Return only these lines: the one that contains "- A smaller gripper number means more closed" and every line after it through the end of the listing, exactly, without pictures.

**GIVEN MATERIAL:**
>>

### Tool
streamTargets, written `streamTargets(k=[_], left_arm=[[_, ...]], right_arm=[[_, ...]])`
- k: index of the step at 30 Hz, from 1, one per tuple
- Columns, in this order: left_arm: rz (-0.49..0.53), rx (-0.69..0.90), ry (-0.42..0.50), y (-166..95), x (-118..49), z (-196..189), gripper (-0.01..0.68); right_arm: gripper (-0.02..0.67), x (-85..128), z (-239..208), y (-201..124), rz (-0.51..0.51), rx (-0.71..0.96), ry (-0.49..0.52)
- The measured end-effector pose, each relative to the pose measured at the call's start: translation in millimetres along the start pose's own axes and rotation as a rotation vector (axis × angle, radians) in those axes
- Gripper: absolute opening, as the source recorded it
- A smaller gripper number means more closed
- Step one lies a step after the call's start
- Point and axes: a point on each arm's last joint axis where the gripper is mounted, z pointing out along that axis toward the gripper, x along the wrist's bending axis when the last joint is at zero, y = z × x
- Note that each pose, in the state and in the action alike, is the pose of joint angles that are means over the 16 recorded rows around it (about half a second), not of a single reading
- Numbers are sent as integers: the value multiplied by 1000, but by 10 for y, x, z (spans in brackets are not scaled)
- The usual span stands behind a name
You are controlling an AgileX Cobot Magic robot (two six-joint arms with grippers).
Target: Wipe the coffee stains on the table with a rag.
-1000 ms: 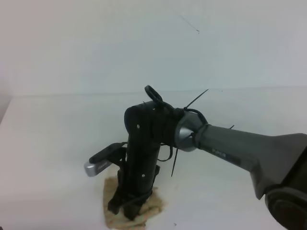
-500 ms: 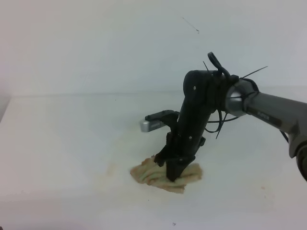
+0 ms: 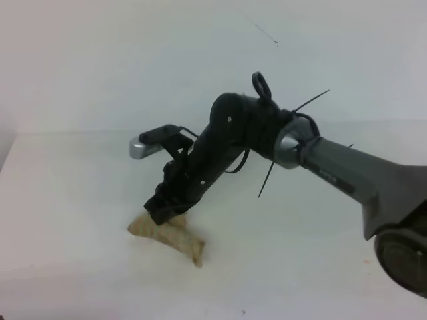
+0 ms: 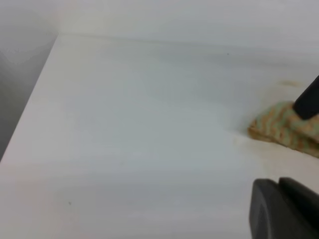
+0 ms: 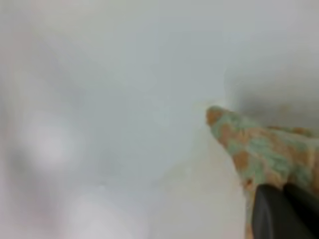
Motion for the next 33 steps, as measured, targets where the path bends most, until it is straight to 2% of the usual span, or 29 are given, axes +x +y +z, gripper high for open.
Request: streamTargets(k=[7,14,26,30,33], left_arm=[[0,0,0,0,0,0,-2],[0,0,0,0,0,0,-2],[0,0,0,0,0,0,-2],[0,0,0,0,0,0,-2],[0,0,0,0,0,0,-2]], right_arm=[[11,-160,256,-31,20,-13,-13],[11,-527,328,-77,69,-75,-94],[11,-1410,-73,-242,207,-173,-262],[11,-1594,-259,-327,243,-153,-282],[11,-1647,-435,-362,248,-124,-287]])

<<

**SOLUTION FOR THIS PROBLEM:**
- A smaller gripper number means more closed
- Step one lies a step after the call's start
- Point and axes: a point on each arm's last joint axis where the gripper is mounted, z pointing out along that axis toward the gripper, x along the wrist's bending axis when the last joint is at zero, y = z × x
- Note that each pose, in the state and in the action alike, is the pose of joint angles that are means over the 16 recorded rows around it (about half a second), not of a single reading
- Numbers are sent as integers: the value multiplied by 1000, but by 10 for y, x, z (spans in brackets are not scaled)
- The usual span stands behind a name
You are controlling an AgileX Cobot Magic robot (two six-joint arms with grippers).
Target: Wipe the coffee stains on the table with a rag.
-1000 ms: 
-500 ms: 
+0 ms: 
+0 ms: 
+0 ms: 
Motion for the next 33 steps, as measured, targets where the path bends most, until it is straight to 2% of the usual span, or 29 are given, axes +x +y +z, gripper high for open.
Request: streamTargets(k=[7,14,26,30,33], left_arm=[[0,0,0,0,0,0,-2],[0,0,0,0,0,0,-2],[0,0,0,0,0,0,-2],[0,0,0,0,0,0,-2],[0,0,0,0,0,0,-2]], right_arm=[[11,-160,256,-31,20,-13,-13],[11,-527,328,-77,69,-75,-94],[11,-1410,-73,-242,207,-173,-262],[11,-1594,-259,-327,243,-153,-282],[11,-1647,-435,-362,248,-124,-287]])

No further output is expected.